Stokowski told me a wonderful story about the Paganini Rhapsody recording: it was done on Christmas Eve (I think – or maybe New Year’s Eve) 1934, produced by the appalling Charles O’Connell (head of RCA Classics at the time; a noted drunk who disliked Rachmaninoff and his music). Earlier that same day, Heifetz recorded the Sibelius Concerto with Stokey and the Philadelphians (a recording that was never issued at the time – actually, it finally saw the light of day just a few years ago on Guild). All the while the Sibelius was being recorded, Rachmaninoff sat patiently until it was ‘his’ turn, and delivered the great performance we all know, most of the issued discs were of the first takes; but Rachmaninoff was unhappy with the very last solo bars of the work – he wanted to play them again, more quietly. O’Connell refused, saying ‘they’re good enough, and anyway I have a party to go to’. So Rachmaninoff never remade that side with the quieter ending he wanted. Rachmaninoff was under contract to RCA during the whole of the 1930s but only made that one recording between early 1930 and late 1939 – O’Connell turned down Rachmaninoff’s suggestions of recording the Schumann Concerto and Liszt Totentanz with Ormandy (in Minneapolis, I think), the Beethoven First Concerto with Toscanini, and the Second Suite for Two Pianos with Horowitz – this last O’Connell turned down because he had promised to record the Suite with Vronsky and Brabin – which he did, to Rachmaninoff’s great chagrin. Only the great success of the Rachmaninoff Festival in Philadelphia at the very end of 1939 caused O’Connell to change his mind – hence the Third Symphony and Third Piano Concerto recordings – but trouble between Rachmaninoff and O’Connell during this last recording almost caused Rachmaninoff to walk out of the sessions (Ormandy smoothed the spats over) – but O’Connell also turned down Rachmaninoff conducting The Bells with Mack Harrell (father of cellist Lynn) – so we should be grateful for what we have, although O’Connell’s extreme unpleasantness led to so may lost opportunities for the gramophone. Ah well – c’est la vie.
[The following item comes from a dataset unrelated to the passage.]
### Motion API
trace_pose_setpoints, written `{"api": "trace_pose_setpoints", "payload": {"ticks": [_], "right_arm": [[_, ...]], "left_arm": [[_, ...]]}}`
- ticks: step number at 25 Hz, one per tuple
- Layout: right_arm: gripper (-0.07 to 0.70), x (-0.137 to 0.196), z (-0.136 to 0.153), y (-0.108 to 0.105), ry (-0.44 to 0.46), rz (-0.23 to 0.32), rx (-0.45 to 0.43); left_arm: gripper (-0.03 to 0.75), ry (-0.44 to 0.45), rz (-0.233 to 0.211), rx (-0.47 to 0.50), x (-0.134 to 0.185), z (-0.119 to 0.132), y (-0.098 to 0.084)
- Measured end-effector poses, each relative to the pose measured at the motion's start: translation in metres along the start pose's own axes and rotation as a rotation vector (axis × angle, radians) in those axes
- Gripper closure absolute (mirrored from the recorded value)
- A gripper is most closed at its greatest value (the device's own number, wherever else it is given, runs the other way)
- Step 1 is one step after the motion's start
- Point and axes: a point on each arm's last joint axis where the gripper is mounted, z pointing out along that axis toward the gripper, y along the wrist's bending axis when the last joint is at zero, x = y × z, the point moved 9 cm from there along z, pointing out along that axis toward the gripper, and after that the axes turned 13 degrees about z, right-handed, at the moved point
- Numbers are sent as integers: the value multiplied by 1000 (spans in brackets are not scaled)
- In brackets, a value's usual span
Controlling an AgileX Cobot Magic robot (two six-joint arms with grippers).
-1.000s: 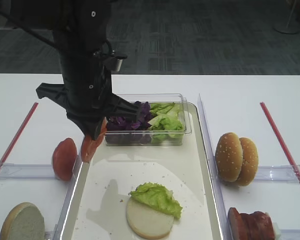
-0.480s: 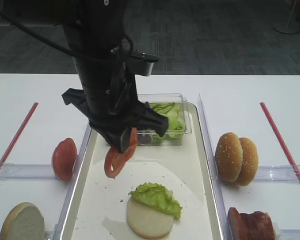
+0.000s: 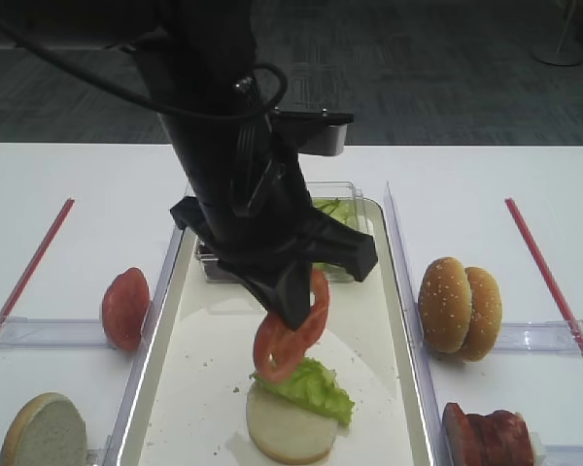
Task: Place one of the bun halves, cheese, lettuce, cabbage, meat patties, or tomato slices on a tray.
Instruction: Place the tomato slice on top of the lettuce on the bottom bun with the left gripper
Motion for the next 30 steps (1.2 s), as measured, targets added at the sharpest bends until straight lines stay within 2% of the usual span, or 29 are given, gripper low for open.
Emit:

Actually Bob, a small point but the Heifetz/Stokowski Sibelius was first issued by the Philadelphia Orchestra themselves in a biggish box but the Guild version you refer to has the advantage of improved sound. Best, Rob.
Reviewer’s postscript: I have listened again to Julian Anderson’s Symphony, not only even more impressive but the end now makes greater sense. Colin
Yes indeed the Sibelius was first issued on the Philadelphia box set but with a destructive scratch from the opening due to the original 78’s. Somehow Guild managed to get rid of the scratch thank goodness. Heifetz simply refused to allow the recording to be issued as he disagreed with Stokey’s tempi in the first movement. Today it is very much a collector’s item.
While writing may I say this concert typifies the vast improvement in the Proms repertoire this season. After the lame, insipid, headline seeking efforts of the early years of Pickard he has hit gold dust now and we can, hopefully, breath a sigh of relief that he continues to offer a similar mixture of glorious works, old and new in the future. Personally I did not think he had it in him but it just goes to show the need to be patient and hope for the best.